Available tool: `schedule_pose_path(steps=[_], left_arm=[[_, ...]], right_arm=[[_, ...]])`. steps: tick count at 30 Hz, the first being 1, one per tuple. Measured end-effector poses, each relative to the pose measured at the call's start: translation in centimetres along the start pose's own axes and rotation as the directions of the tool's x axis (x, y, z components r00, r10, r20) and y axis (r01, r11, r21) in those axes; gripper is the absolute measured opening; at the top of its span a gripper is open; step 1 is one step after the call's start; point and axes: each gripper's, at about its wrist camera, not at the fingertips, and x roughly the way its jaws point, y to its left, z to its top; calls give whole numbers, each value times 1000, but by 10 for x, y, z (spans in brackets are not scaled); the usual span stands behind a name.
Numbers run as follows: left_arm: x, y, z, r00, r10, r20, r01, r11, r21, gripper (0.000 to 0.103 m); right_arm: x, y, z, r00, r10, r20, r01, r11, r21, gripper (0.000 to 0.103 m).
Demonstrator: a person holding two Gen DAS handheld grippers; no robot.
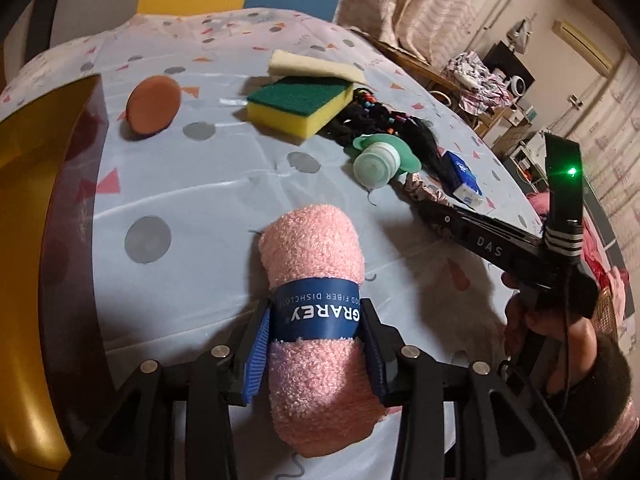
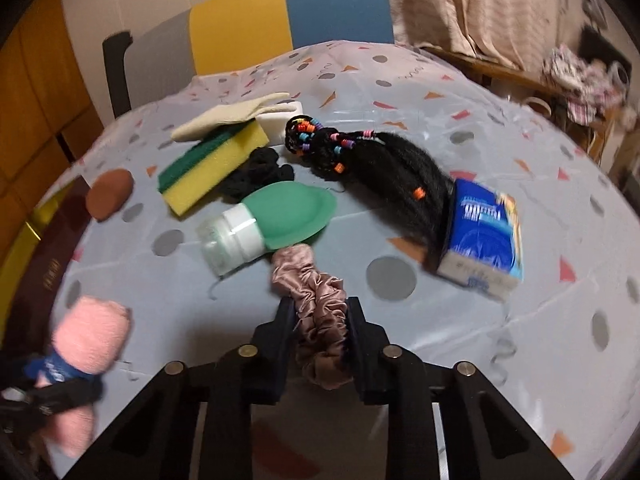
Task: Organize rigid objects
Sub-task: 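Carry the towel roll toward the gold tray with the left tool while the right tool grasps the scrunchie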
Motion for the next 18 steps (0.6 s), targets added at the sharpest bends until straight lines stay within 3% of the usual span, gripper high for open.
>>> schedule_pose_path(steps=[4,13,18], left_arm=[[-4,-2,-1,1000,-4,9,4,1000,25,35],[-48,20,1,994,-63,92,67,997,-49,35],[-81,48,4,987,-26,158,40,995,-90,35]], right_arm=[[-7,11,-9,999,49,-1,-49,996,74,24],[-22,49,-33,991,131,-23,-128,987,102,24],[-26,70,-36,989,143,-30,-141,987,75,24]])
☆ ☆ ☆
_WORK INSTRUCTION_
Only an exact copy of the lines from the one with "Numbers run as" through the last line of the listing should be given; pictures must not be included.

_TASK ANSWER_
Numbers run as follows: left_arm: x, y, z, r00, r10, r20, r01, r11, r21, gripper (0.000 to 0.103 m); right_arm: x, y, z, r00, r10, r20, r01, r11, r21, gripper (0.000 to 0.103 m).
Demonstrator: a person holding two Gen DAS handheld grippers; no robot.
Task: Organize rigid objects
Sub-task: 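Carry the towel roll toward the gold tray with the left tool while the right tool grasps the scrunchie
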Motion for the next 18 steps (0.6 s), targets added at the sharpest bends until straight lines stay within 3% of the usual span, gripper high for open.
>>> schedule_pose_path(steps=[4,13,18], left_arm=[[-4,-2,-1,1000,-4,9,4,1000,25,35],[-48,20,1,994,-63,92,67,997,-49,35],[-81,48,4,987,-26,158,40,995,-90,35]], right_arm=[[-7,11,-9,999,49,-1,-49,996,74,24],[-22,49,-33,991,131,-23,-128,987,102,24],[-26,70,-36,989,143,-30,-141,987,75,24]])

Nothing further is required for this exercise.